[Numpy-discussion] numpy random uniform seed?

Robert Kern robert.kern at gmail.com
Tue Oct 29 13:14:06 EDT 2013


On Tue, Oct 29, 2013 at 5:02 PM, Ao Liu <frankliuao at gmail.com> wrote:
>
> Hi,
>
> I've been using np.random.uniform and mpi4py.
>
> I found that the random number each processor (or rank) generated are the
same, so I was wondering how random.uniform chose its seeds. Theoretically,
those ranks shouldn't have anything to do with others. The only possibility
that I can think of is that they all used the computer time as the seed, so
the random numbers were the same.

numpy.random grabs random bytes from /dev/urandom on UNIX-type systems and
the equivalent Crypto API on Windows. I suspect that MPI is forking the
main process after the global RandomState instance has already been
initialized, thus copying the state into each process.

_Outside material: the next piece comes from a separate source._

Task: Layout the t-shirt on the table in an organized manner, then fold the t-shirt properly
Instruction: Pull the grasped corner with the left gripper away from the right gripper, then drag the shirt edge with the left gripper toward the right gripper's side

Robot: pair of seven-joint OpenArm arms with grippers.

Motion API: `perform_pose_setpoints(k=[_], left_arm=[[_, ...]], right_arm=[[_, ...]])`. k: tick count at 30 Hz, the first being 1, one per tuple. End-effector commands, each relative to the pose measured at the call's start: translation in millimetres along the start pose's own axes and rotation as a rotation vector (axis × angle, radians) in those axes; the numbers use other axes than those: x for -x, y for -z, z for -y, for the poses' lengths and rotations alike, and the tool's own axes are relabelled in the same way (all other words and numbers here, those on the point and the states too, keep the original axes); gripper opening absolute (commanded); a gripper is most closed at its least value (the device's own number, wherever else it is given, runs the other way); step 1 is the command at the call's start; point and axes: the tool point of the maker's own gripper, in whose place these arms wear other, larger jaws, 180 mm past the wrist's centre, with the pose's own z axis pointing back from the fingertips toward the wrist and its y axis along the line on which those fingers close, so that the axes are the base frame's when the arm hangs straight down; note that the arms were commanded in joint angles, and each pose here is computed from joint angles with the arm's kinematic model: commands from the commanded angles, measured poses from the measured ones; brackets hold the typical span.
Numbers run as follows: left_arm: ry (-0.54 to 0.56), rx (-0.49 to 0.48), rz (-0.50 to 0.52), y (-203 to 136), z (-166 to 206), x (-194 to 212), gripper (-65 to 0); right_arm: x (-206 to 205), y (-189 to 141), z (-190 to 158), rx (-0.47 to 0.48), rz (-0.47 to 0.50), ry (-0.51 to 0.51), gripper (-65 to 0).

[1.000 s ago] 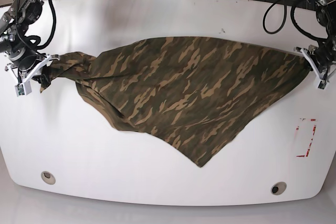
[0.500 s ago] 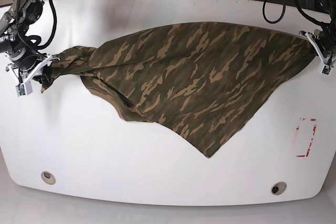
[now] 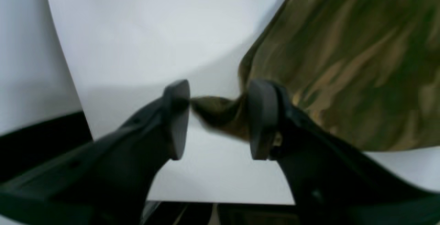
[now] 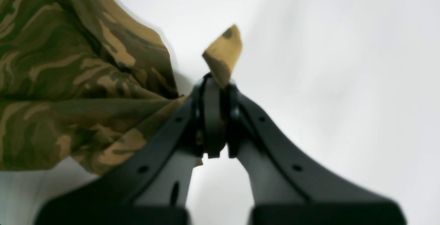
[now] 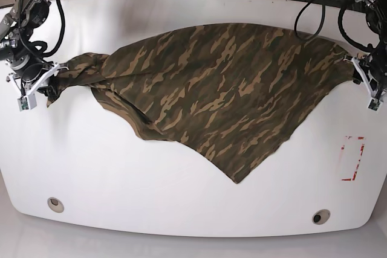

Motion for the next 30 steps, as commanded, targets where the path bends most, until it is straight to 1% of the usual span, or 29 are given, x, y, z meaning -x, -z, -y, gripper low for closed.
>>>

You should not use the convenience aliases in numpy.random when doing any
kind of parallel programming. Instead, you should instantiate
numpy.random.RandomState() in each subprocess and call its methods. If you
really don't care about controlling the seed, then
numpy.random.RandomState() with no arguments should be sufficient. The OS
will take care of giving each of those instantiations unique states.